Charles Murray over at Design News posted a video of a lithium-ion (Li-Ion) battery going up in flames, as a reminder of the potential (pun intended) danger posed by the chemistry used by the vast majority of our portable devices as well as the current fleet of electric cars. In it, a guy whacks an iPad battery pack with a hammer causing it to immediately burst into flames - an act that could easily go way wrong and automatically self-nominate the performer for a Darwin Award. Just as the Ford Pinto and early model Mustangs were discovered to include an unadvertised explode-on-impact feature with trunk-mounted gas tanks, so too have early model Teslas with inadequately protected Li-Ion battery packs.
As Mr. Murray suggests, good engineering will eventually eliminate or at least significantly reduce the likelihood of such events. He points out that the energy density of gasoline is about 12,000 Wh/kg versus about 200 Wh/kg for lithium-ion. "Somehow, automotive engineers have figured out how to control the high energy of gasoline. There's absolutely no reason why they can't do the same with electric cars."

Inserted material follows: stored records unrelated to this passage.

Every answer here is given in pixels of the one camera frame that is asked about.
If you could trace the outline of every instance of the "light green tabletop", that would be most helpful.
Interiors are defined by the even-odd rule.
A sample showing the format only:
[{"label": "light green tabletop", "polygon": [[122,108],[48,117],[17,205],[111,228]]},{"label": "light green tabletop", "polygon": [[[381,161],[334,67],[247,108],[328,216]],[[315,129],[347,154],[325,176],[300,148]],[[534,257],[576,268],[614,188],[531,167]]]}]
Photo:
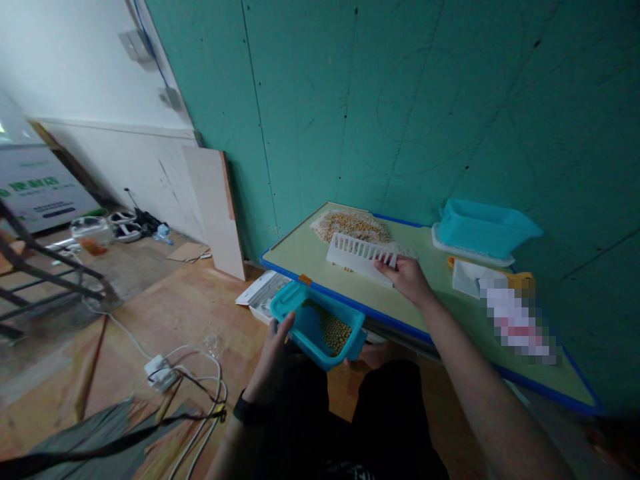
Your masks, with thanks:
[{"label": "light green tabletop", "polygon": [[[362,305],[388,315],[418,331],[428,333],[418,310],[396,289],[387,288],[357,273],[347,272],[325,260],[329,245],[322,242],[310,224],[327,210],[357,210],[327,202],[263,255],[263,260],[298,277],[306,275],[314,283],[344,295]],[[429,227],[414,227],[384,221],[393,240],[412,247],[431,287],[462,324],[484,356],[498,366],[544,387],[594,407],[591,396],[571,362],[563,358],[558,366],[532,365],[526,357],[515,356],[500,346],[493,335],[493,319],[487,318],[485,300],[476,300],[451,287],[450,254],[433,246]]]}]

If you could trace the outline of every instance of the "blue table edge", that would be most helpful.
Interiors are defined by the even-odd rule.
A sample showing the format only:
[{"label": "blue table edge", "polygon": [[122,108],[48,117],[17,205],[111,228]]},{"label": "blue table edge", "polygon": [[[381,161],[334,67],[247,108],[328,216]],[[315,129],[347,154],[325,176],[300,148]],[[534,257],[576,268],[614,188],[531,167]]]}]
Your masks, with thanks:
[{"label": "blue table edge", "polygon": [[[380,218],[382,220],[387,220],[387,221],[392,221],[395,223],[401,223],[403,225],[410,225],[412,227],[416,227],[416,228],[423,228],[423,227],[427,227],[427,228],[431,228],[431,225],[422,225],[419,223],[413,223],[413,222],[408,222],[408,221],[404,221],[404,220],[398,220],[398,219],[394,219],[392,217],[388,217],[386,215],[380,215],[378,213],[372,213],[372,212],[368,212],[371,213],[374,217]],[[297,275],[296,273],[286,270],[282,267],[279,267],[278,265],[265,260],[264,259],[264,255],[269,252],[272,248],[274,248],[276,245],[278,245],[280,242],[282,242],[282,240],[284,240],[284,238],[286,238],[291,232],[293,232],[296,228],[298,228],[302,223],[296,225],[294,228],[292,228],[290,231],[287,232],[286,235],[284,235],[282,238],[280,238],[278,241],[276,241],[272,246],[270,246],[268,249],[266,249],[262,255],[260,255],[260,264],[264,265],[265,267],[270,268],[271,270],[274,270],[292,280],[295,280],[296,282],[302,283],[299,280],[300,275]],[[431,336],[426,333],[423,332],[422,330],[418,330],[417,328],[414,328],[406,323],[403,323],[401,321],[398,321],[388,315],[385,315],[382,312],[379,312],[378,310],[374,310],[366,305],[363,305],[362,303],[356,302],[348,297],[345,297],[344,295],[338,293],[338,292],[334,292],[333,290],[330,290],[326,287],[323,287],[322,285],[314,282],[312,280],[311,284],[310,284],[310,288],[328,296],[329,298],[332,298],[334,300],[338,300],[356,310],[359,310],[361,312],[363,312],[364,314],[375,318],[376,320],[380,320],[383,323],[386,323],[388,326],[390,327],[394,327],[400,331],[402,331],[403,333],[406,333],[414,338],[417,338],[418,340],[424,341],[430,345],[433,345],[435,347],[435,344],[433,342],[433,340],[431,339]],[[556,341],[557,344],[562,346],[562,342],[560,340],[560,338],[558,336],[556,336]],[[546,397],[550,400],[553,400],[554,402],[569,408],[575,412],[581,413],[583,415],[588,415],[588,416],[593,416],[593,415],[602,415],[604,413],[604,408],[602,406],[602,403],[600,402],[600,399],[598,398],[598,396],[595,394],[595,392],[592,390],[591,386],[589,385],[589,382],[587,381],[587,379],[585,378],[584,374],[582,373],[582,371],[580,370],[580,368],[578,367],[578,364],[575,362],[575,360],[573,359],[572,356],[570,356],[568,350],[566,347],[563,346],[563,350],[564,350],[564,354],[565,357],[569,360],[569,362],[571,363],[571,365],[573,366],[574,370],[576,371],[576,373],[578,374],[578,377],[580,378],[580,380],[582,380],[584,386],[587,388],[587,391],[589,392],[589,394],[591,395],[591,398],[593,399],[593,402],[595,403],[595,405],[588,405],[586,403],[581,402],[580,400],[576,400],[568,395],[565,395],[564,393],[560,393],[556,390],[553,390],[549,387],[546,387],[534,380],[531,380],[523,375],[520,375],[519,373],[513,372],[505,367],[502,367],[501,365],[498,365],[494,362],[491,362],[491,364],[493,365],[493,368],[495,368],[500,375],[502,376],[502,378],[512,381],[524,388],[527,388],[529,390],[532,390],[533,392],[536,392],[540,395],[542,395],[543,397]]]}]

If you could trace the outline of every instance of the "sign board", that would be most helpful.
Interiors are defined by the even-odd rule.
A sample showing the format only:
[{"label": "sign board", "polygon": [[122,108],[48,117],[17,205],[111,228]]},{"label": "sign board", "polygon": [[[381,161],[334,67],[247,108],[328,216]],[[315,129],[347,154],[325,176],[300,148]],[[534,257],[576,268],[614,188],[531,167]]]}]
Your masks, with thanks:
[{"label": "sign board", "polygon": [[0,199],[32,233],[100,208],[46,146],[0,149]]}]

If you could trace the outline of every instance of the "metal rack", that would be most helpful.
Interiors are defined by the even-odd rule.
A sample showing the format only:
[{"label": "metal rack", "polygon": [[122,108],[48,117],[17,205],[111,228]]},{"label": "metal rack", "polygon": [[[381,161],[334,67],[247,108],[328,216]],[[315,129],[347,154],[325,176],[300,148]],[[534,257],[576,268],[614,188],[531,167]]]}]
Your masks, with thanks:
[{"label": "metal rack", "polygon": [[[0,253],[4,255],[4,257],[12,264],[13,270],[12,273],[17,271],[22,271],[32,277],[35,277],[37,280],[32,282],[25,283],[23,285],[19,285],[18,287],[14,287],[12,289],[3,289],[0,288],[0,298],[14,304],[16,306],[15,309],[6,312],[0,315],[0,335],[9,338],[12,341],[18,341],[25,336],[25,333],[22,330],[18,330],[14,327],[10,327],[8,325],[4,325],[3,322],[15,317],[16,315],[21,315],[24,312],[28,312],[30,310],[34,310],[38,307],[42,307],[44,305],[50,304],[52,302],[57,302],[58,300],[67,297],[73,294],[80,294],[82,296],[86,296],[89,298],[96,299],[101,303],[109,302],[114,303],[117,300],[117,295],[113,290],[111,284],[106,280],[104,275],[96,272],[84,265],[80,265],[78,262],[70,260],[69,258],[60,255],[42,245],[40,245],[31,234],[24,228],[24,226],[20,223],[20,221],[10,212],[10,210],[5,206],[5,204],[0,200],[0,218],[4,218],[16,232],[18,238],[24,241],[26,244],[26,248],[34,250],[41,255],[52,258],[54,260],[58,260],[65,265],[68,265],[70,268],[68,270],[64,270],[60,273],[53,274],[42,270],[40,268],[34,267],[27,263],[27,261],[22,258],[20,255],[14,252],[13,248],[11,248],[10,244],[6,242],[4,239],[0,237]],[[62,277],[70,274],[76,273],[76,282],[72,282],[70,280],[64,279]],[[91,277],[97,279],[103,286],[101,291],[93,291],[83,286],[83,276],[90,275]],[[21,290],[33,287],[40,283],[49,282],[54,285],[58,285],[66,289],[66,291],[57,293],[55,295],[51,295],[42,300],[38,300],[35,302],[29,302],[24,298],[16,295],[16,292]]]}]

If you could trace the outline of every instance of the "clear plastic container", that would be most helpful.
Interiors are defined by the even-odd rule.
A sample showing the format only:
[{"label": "clear plastic container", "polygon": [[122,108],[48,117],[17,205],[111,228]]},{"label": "clear plastic container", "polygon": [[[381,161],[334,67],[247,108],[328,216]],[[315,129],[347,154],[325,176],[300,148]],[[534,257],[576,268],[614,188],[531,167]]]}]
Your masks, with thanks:
[{"label": "clear plastic container", "polygon": [[503,259],[543,230],[524,213],[468,200],[449,199],[442,210],[440,240]]},{"label": "clear plastic container", "polygon": [[71,222],[71,236],[93,256],[102,255],[115,240],[107,220],[100,217],[81,217]]}]

The news media crave such stories so badly that you might recall when NBC News rigged a GM pickup truck with incendiary devices to fake a crash-related explosion. However, there are plenty of unstaged fires involving Li-Ion batteries. There have been numerous stories of cellphones burning people while being carried around in a pocket or left charging under a pillow. The biggest danger seems to be during the charging cycle since that is when the most rapid creation of gasses occurs and the temperature increases. Fast recharging is particularly risky. Model airplane and car hobby magazines print safety articles quite often since fast charge modes are frequently used while at the flying field or car track in order to minimize time between flights and runs, respectively. The most damaging fires usually happen, however, while charging at home or even in a personal vehicle on the way to the field since there is more likely to be other flammable objects nearby to catch fire.
The thumbnail to the left is a photo I took of one of the Li-Po (lithium-polymer) battery packs I was using for an R/C airplane (see "Lithium-Polymer Battery Characteristics"). It arrived that way from the mail order house. I safely disposed of the pack by soaking it in a brine solution for a week and then throwing it away. A couple months ago another pack needed to be disposed of for the same reason. I never charge my Li-Pos at a rate greater than 2C and probably never draw from them at greater than 15C so they have a pretty easy life. In fact, my batteries' biggest threat is lack of use since, alas, I rarely take time to go flying (more time spent publishing my Airplanes and Rockets website).
It is a wonder there are not more fires than we see reported.
Note: "C" is the charging or drainage current multiple of the pack's rated capacity. For instance, a 1,500 mAh pack is being charged at or delivering a current of 1,500 mA (1.5 A) at 1C. 5C would be 7.5 A, etc.